Find the line containing "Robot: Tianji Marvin" in the entries below. Restate it and each line after it, word for word, up to and including the line containing "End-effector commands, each".
─── LISTED RECORDS ───
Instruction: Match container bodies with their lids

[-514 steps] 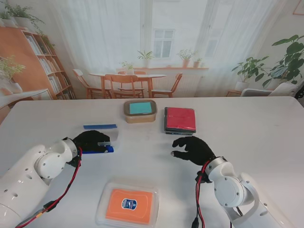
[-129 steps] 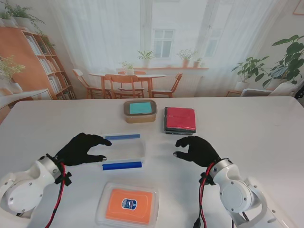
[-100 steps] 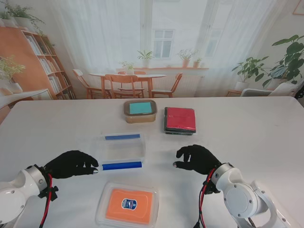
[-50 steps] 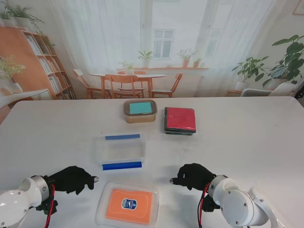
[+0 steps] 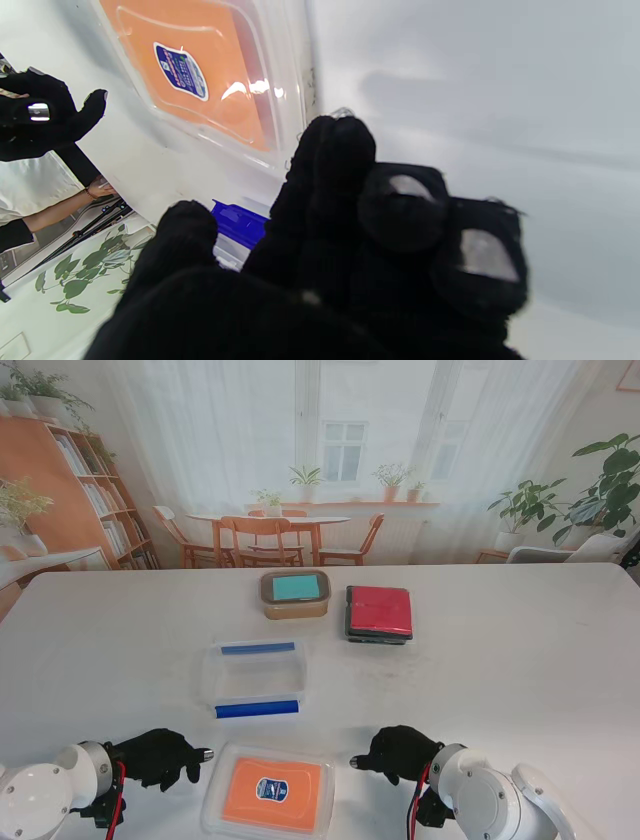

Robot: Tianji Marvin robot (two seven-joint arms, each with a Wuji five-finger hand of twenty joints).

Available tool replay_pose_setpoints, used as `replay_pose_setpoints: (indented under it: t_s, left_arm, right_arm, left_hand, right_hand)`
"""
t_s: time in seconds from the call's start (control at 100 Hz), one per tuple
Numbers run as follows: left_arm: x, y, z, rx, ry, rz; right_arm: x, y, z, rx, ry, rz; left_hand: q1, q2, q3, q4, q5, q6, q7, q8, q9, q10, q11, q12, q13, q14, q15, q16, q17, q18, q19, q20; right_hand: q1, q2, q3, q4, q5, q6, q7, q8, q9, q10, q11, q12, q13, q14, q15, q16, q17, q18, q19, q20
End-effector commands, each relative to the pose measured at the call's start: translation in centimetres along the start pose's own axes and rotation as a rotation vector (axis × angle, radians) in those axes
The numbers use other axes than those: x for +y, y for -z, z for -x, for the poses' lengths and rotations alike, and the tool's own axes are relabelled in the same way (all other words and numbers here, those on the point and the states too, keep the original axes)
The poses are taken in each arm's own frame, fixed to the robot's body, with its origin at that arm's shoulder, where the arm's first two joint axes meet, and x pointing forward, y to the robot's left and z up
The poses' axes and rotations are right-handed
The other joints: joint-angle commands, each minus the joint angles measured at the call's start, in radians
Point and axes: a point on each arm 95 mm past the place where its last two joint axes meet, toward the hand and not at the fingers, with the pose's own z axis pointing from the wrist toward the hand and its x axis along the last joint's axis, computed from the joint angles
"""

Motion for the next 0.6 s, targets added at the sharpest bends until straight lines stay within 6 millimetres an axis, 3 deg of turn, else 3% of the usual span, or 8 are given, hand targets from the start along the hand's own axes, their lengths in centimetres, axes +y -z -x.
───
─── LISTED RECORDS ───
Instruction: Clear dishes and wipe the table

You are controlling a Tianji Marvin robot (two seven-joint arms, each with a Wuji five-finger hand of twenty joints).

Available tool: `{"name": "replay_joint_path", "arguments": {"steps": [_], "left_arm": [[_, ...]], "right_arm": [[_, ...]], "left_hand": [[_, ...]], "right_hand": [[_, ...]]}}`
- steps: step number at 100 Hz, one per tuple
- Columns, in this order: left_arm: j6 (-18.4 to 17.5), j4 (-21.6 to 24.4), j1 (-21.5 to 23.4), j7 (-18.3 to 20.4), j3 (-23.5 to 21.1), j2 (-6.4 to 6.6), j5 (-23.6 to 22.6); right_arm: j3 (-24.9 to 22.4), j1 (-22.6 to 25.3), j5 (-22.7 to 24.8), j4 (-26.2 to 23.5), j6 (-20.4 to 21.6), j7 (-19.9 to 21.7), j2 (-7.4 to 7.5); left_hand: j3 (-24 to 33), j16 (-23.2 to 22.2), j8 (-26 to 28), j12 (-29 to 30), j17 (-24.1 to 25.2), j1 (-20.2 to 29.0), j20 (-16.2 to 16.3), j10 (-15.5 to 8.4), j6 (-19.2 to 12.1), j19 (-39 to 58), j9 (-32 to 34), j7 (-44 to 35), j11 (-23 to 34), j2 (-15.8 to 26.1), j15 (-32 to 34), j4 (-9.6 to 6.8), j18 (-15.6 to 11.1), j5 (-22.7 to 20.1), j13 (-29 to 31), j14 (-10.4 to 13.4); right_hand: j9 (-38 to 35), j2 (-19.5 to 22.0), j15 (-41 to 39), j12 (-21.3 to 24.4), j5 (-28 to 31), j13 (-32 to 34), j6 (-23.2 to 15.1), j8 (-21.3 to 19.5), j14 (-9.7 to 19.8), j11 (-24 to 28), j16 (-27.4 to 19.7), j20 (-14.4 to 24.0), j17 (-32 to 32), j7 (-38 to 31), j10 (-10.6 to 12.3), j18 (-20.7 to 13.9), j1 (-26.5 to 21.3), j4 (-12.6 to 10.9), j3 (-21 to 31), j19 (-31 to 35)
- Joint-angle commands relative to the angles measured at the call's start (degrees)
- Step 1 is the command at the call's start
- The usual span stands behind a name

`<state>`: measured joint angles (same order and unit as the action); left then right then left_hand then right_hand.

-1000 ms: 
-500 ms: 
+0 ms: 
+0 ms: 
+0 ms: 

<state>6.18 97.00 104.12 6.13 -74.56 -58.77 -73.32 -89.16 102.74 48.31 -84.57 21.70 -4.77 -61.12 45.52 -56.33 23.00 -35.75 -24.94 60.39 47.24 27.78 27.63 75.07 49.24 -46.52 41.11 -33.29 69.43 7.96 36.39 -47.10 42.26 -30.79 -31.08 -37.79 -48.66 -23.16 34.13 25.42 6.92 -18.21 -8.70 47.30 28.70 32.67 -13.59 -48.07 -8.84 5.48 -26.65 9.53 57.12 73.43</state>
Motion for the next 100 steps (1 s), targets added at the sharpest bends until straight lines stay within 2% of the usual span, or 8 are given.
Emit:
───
**RESULT OF THE TASK**
Robot: Tianji Marvin robot (two seven-joint arms, each with a Wuji five-finger hand of twenty joints).

Available tool replay_pose_setpoints, used as `replay_pose_setpoints: (indented under it: t_s, left_arm, right_arm, left_hand, right_hand)`
"""
t_s: time in seconds from the call's start (control at 100 Hz), one per tuple
Numbers run as follows: left_arm: x, y, z, rx, ry, rz; right_arm: x, y, z, rx, ry, rz; left_hand: q1, q2, q3, q4, q5, q6, q7, q8, q9, q10, q11, q12, q13, q14, q15, q16, q17, q18, q19, q20; right_hand: q1, q2, q3, q4, q5, q6, q7, q8, q9, q10, q11, q12, q13, q14, q15, q16, q17, q18, q19, q20
End-effector commands, each relative to the pose measured at the call's start: translation in centimetres along the start pose's own axes and rotation as a rotation vector (axis × angle, radians) in those axes

That completes the exercise.